Your objective :: Give back an exact copy of the entries beneath, minus the pictures.

** Opening Recorded information block **

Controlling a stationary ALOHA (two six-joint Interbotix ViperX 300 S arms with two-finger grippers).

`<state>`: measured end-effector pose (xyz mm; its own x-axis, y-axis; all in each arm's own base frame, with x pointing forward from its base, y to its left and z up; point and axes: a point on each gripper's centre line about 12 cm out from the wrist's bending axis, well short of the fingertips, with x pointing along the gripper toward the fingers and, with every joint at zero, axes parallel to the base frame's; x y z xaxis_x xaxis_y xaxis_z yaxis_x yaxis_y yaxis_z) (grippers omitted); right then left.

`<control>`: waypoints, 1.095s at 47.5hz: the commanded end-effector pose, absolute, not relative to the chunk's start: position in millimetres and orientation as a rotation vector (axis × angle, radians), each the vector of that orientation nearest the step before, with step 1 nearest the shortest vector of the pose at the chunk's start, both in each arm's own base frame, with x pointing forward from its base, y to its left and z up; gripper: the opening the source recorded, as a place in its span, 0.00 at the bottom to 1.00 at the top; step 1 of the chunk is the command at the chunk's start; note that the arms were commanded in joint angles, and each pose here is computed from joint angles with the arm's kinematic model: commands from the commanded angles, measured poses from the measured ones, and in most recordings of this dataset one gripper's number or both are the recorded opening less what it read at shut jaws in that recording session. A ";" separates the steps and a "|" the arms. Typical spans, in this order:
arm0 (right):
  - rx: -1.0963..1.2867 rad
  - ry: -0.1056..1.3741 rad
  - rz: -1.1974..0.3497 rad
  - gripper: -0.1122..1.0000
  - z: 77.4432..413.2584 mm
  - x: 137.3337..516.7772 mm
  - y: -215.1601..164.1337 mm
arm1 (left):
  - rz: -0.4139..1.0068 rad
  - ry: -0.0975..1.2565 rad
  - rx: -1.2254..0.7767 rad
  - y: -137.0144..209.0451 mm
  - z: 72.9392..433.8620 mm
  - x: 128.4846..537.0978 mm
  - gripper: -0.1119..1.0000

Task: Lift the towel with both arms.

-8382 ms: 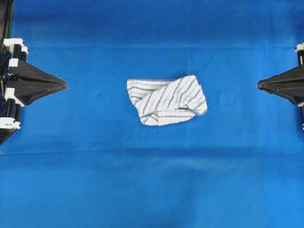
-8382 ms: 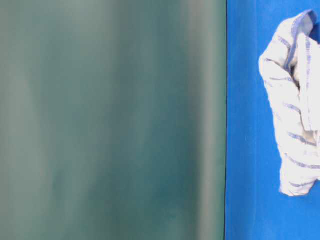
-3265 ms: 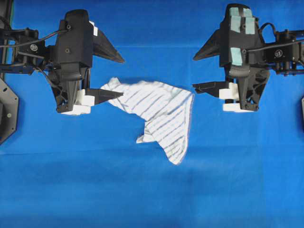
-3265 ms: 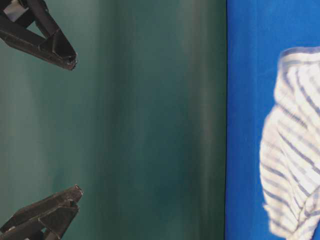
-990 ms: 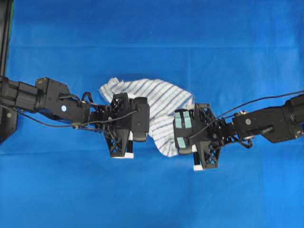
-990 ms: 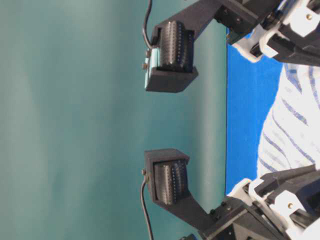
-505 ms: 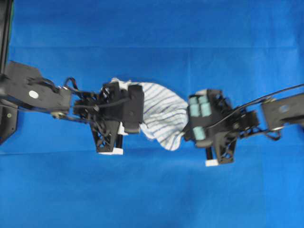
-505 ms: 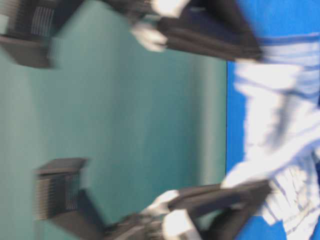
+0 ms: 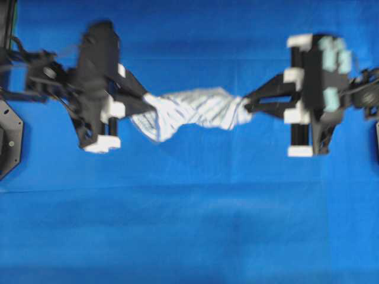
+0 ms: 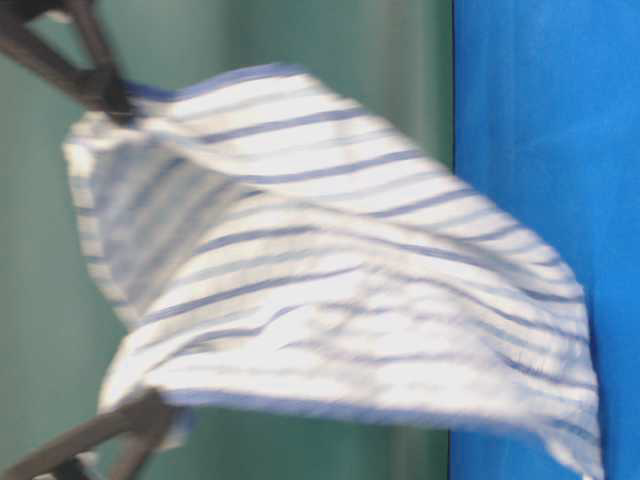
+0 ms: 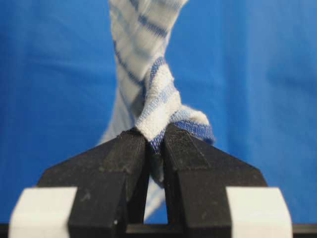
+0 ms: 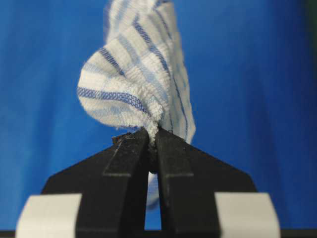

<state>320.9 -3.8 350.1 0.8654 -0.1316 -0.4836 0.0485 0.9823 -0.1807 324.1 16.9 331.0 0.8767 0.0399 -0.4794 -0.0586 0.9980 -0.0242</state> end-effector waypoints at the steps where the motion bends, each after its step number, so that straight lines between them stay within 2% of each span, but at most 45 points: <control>1: -0.187 0.457 -0.131 0.15 385.0 315.6 -9.7 | 0.077 0.416 -0.032 25.2 367.2 313.7 0.13; 11: -0.244 0.419 -0.199 0.15 426.0 312.3 -18.5 | 0.119 0.356 -0.005 38.9 405.7 300.3 0.13; 18: -0.264 0.392 -0.219 0.15 439.5 311.2 -21.0 | 0.131 0.336 0.005 43.0 420.9 300.3 0.13; 28: -0.266 0.392 -0.223 0.15 440.5 310.9 -21.5 | 0.133 0.321 0.019 44.7 430.4 302.1 0.13; 52: -0.249 0.417 -0.228 0.15 435.1 312.1 -21.8 | 0.129 0.344 0.030 44.6 423.8 304.4 0.14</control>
<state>313.1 -21.4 425.9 0.8802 -0.2679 -0.3917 0.1569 0.9433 -0.2927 305.3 43.7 414.2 0.9245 0.1260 -0.3598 -0.1167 0.9920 0.0475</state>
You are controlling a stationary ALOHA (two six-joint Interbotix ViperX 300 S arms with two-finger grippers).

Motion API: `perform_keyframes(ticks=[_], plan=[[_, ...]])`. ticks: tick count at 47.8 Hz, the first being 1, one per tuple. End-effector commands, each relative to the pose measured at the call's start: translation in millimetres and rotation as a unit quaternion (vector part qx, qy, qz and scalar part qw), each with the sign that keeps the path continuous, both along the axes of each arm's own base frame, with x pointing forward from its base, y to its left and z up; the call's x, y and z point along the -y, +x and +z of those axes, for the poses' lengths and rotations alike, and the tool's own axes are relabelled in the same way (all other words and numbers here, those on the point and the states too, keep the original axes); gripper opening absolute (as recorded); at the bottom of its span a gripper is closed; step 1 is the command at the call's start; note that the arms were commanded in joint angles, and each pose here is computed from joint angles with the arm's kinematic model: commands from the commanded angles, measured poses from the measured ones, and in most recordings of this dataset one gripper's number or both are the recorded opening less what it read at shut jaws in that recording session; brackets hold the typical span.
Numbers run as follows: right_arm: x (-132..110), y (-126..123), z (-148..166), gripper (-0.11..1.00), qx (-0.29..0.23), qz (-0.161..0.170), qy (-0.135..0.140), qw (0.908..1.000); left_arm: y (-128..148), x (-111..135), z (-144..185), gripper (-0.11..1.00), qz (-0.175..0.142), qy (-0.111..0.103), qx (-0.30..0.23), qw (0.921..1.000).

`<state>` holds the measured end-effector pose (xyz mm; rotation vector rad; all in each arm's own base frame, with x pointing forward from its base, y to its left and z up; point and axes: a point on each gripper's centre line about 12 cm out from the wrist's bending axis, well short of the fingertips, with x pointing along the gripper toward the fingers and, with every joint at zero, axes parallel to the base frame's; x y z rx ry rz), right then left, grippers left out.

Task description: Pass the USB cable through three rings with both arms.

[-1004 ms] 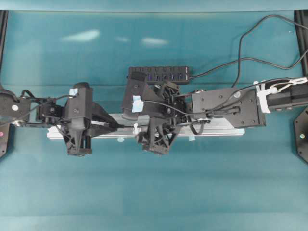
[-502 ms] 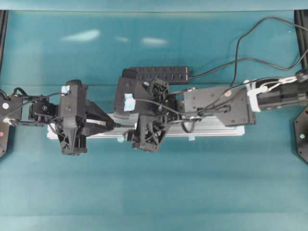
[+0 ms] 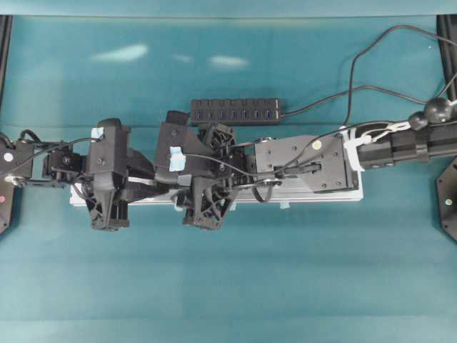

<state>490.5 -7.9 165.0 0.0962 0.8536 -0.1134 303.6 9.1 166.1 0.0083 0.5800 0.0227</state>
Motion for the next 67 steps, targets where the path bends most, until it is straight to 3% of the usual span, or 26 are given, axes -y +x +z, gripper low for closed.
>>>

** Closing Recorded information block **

Result of the exercise ::
Controlling a stationary ALOHA (two six-joint Interbotix ViperX 300 S arms with two-finger grippers).

`<state>`: measured end-effector pose (xyz mm; its own x-axis, y-axis; all in each arm's own base frame, with x pointing forward from its base, y to its left and z up; point and axes: a point on each gripper's centre line about 12 cm out from the wrist's bending axis, well short of the fingertips, with x pointing along the gripper toward the fingers and, with every joint at zero, axes parallel to the base frame's; x y z xaxis_x xaxis_y xaxis_z yaxis_x yaxis_y yaxis_z) (grippers omitted); right then left.

`<control>`: waypoints, 1.095s at 47.5hz: the commanded end-effector pose, absolute, not relative to the chunk's start: position in millimetres and orientation as a rotation vector (axis × angle, radians), each the vector of that orientation nearest the step before, with step 1 nearest the shortest vector of the pose at the chunk's start, both in each arm's own base frame, with x pointing forward from its base, y to its left and z up; gripper: the opening the source recorded, as a place in its span, 0.00 at the bottom to 1.00 at the top; step 1 of the chunk is the command at the chunk's start; note that the arms were commanded in joint angles, and each pose here is computed from joint angles with the arm's kinematic model: commands from the commanded angles, measured poses from the measured ones, and in most recordings of this dataset one gripper's number or both are the recorded opening less what it read at shut jaws in that recording session. A ";" separates the steps and a "|" the arms. Typical spans, in this order:
arm0 (right):
  - rx: -1.0963..1.2867 rad
  - ry: -0.1056..1.3741 rad
  - rz: -1.1974..0.3497 rad
  - gripper: -0.1122..1.0000
  - z: 77.4432..413.2584 mm
  - x: 137.3337..516.7772 mm
  - y: -215.1601..164.1337 mm
arm1 (left):
  - rz: -0.4139..1.0068 rad
  - ry: -0.0975..1.2565 rad
  - rx: -1.2254..0.7767 rad
  - y: -137.0144..209.0451 mm
  - z: 72.9392..433.8620 mm
  - x: 128.4846..537.0978 mm
  - gripper: -0.1119..1.0000

Task: Lift the towel with both arms.

-8382 ms: 
-8382 ms: 
-3265 ms: 
-3265 ms: 
-990 ms: 
-990 ms: 
-505 ms: 
-505 ms: 
+0 ms: 
+0 ms: 
+0 ms: 
+0 ms: 

<state>320.9 -3.8 350.1 0.8654 -0.1316 -0.4836 0.0485 0.9823 -0.1807 324.1 16.9 331.0 0.8767 0.0399 -0.4794 -0.0586 0.9980 -0.0242</state> end-effector waypoints at the steps where the motion bends, each after its step number, so that straight lines between them stay within 2% of each span, but at most 45 points: <control>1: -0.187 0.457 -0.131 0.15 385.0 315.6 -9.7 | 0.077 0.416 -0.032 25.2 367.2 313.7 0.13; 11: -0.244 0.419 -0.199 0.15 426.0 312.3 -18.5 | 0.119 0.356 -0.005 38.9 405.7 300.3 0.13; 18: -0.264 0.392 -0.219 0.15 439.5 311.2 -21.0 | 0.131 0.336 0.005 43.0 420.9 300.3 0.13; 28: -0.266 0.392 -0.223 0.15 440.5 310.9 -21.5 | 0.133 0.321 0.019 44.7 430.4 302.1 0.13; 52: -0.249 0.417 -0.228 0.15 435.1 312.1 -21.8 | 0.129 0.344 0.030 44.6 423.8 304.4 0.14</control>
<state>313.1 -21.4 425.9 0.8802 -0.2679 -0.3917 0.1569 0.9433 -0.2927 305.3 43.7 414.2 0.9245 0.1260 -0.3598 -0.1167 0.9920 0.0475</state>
You are controlling a stationary ALOHA (two six-joint Interbotix ViperX 300 S arms with two-finger grippers).

Motion API: `perform_keyframes(ticks=[_], plan=[[_, ...]])`. ticks: tick count at 47.8 Hz, the first being 1, one per tuple. End-effector commands, each relative to the pose measured at the call's start: translation in millimetres and rotation as a unit quaternion (vector part qx, qy, qz and scalar part qw), each with the sign that keeps the path continuous, both along the axes of each arm's own base frame, with x pointing forward from its base, y to its left and z up; the call's x, y and z point along the -y, +x and +z of those axes, for the poses' lengths and rotations alike, and the tool's own axes are relabelled in the same way (all other words and numbers here, those on the point and the states too, keep the original axes); gripper opening absolute (as recorded); at the bottom of its span a gripper is closed; step 1 is the command at the call's start; note that the arms were commanded in joint angles, and each pose here is computed from joint angles with the arm's kinematic model: commands from the commanded angles, measured poses from the measured ones, and in most recordings of this dataset one gripper's number or both are the recorded opening less what it read at shut jaws in that recording session; brackets hold the typical span.
Numbers run as follows: right_arm: x (-132..110), y (-126..123), z (-148..166), gripper (-0.11..1.00), qx (-0.29..0.23), qz (-0.161..0.170), qy (-0.135..0.140), qw (0.908..1.000); left_arm: y (-128..148), x (-111..135), z (-144..185), gripper (-0.11..1.00), qz (-0.175..0.142), qy (-0.111..0.103), qx (-0.30..0.23), qw (0.921..1.000).

`<state>` holds the measured end-effector pose (xyz mm; rotation vector rad; all in each arm's own base frame, with x pointing forward from its base, y to its left and z up; point and axes: a point on each gripper's centre line about 12 cm out from the wrist's bending axis, well short of the fingertips, with x pointing along the gripper toward the fingers and, with every joint at zero, axes parallel to the base frame's; x y z rx ry rz), right then left, grippers left out.

Task description: Pass the USB cable through three rings with both arms.

[-1004 ms] 
[-502 ms] 
[+0 ms] 

<state>490.5 -7.9 165.0 0.0962 0.8536 -0.1134 303.6 9.1 166.1 0.0083 0.5800 0.0227</state>
Motion for the next 67 steps, targets where the path bends most, until it is straight to 3% of the usual span, or 26 are given, axes -y +x +z, gripper low for closed.
>>>

That completes the response.